11.09.2010

H.S.L.






I mildly understand the comfort that is home. What I mean by that is, I've never quite pinpointed where that coveted location stands for me. A little town in Florida comes closest to the word's dictionary definition. There, the Traveler's Palms are an exuberant green, and every other thing that touches the ground is sunshine. I like to soak my feet in that big tub of Atlantic water, let the breeze weave its oceanic magic into my hair, and relieve the symptoms of a sometimes suffocating city life.

It's what I leave with each time that feels the most like home: the smell of a sunset I can't find anywhere else in the world, that gentle feeling in my palm, like a friend just squeezed my hand.

It is my most familiar feeling: as I drive off, or fly away, I am certain that I will return.













olb.

11.02.2010

key west: host to my most favorite ghost



In Key West, the sun is a blaze of fire burning coal into the teeth of the locals, and flames into the hearts of the sailors. Beautiful fairy-like boys ride around taxi-like bicycles, wanting to tote around lobster-like faces of people from lands where the sun is not a blaze of fire, but a puddle of melted ice.

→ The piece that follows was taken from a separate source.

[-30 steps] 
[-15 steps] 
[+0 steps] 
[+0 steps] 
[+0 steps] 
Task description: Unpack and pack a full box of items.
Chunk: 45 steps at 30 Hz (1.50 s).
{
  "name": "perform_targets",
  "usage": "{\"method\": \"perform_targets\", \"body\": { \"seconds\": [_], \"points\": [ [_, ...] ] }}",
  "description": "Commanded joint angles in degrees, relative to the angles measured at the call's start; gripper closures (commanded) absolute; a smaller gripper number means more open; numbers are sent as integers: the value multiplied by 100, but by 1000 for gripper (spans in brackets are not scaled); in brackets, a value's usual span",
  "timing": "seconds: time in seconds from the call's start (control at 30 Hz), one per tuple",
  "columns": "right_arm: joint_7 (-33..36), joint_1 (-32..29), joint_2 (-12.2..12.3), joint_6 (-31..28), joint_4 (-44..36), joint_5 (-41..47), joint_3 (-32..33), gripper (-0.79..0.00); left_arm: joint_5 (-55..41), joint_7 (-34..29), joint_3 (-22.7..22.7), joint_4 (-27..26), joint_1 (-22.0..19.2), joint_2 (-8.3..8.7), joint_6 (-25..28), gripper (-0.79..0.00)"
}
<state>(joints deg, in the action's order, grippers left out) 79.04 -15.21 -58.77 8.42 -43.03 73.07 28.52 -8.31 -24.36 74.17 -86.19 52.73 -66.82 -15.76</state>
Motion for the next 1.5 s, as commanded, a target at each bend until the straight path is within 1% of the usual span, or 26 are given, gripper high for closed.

Their fluttering eyes linger on me like the soft wings of butterflies, as I walk faster and faster to the heart of Duval. In the streets, there are signs for ice cream made by tired, burning hands and cigars are hanging off tattered lips, as they puff the smoke of this forgotten tropical paradise into faltering pink skies.


The old men all look like Hemingway- but that is probably because they hear his ghost sometimes, creaking through their kitchens as they snack at a voracious pace on key-lime pie (for fear that he will ask for a slice.) If I had a lock of sorts, hanging on the door to my regrets, Ernest knows, I too would choose this Key to click it open.


Down at Mile Zero, the whole US of Fucking A breathes down my young and fragile neck. The sun is a blaze of fire again, but somewhere far away from here- we feel the last ray of life before all turns black and full of ghastly possibilities.

Jack and his four seagulls take a nap, their back turned to the spectacle
- the blaze of fire having burnt out all remnants of their Key West illusions long ago.
But not I.

I stand there for a while perplexed, with what some would call a half-crescent rising to my lips; wondering: Why couldn't I write things in a more simple form?
Perhaps like Hemingway when he described a fish or bull.
The sun drowns somewhere below our feet and I leave this non-existing mile, this door, this Key to nowhere- I cannot escape the fact that I am more complex than it will ever be.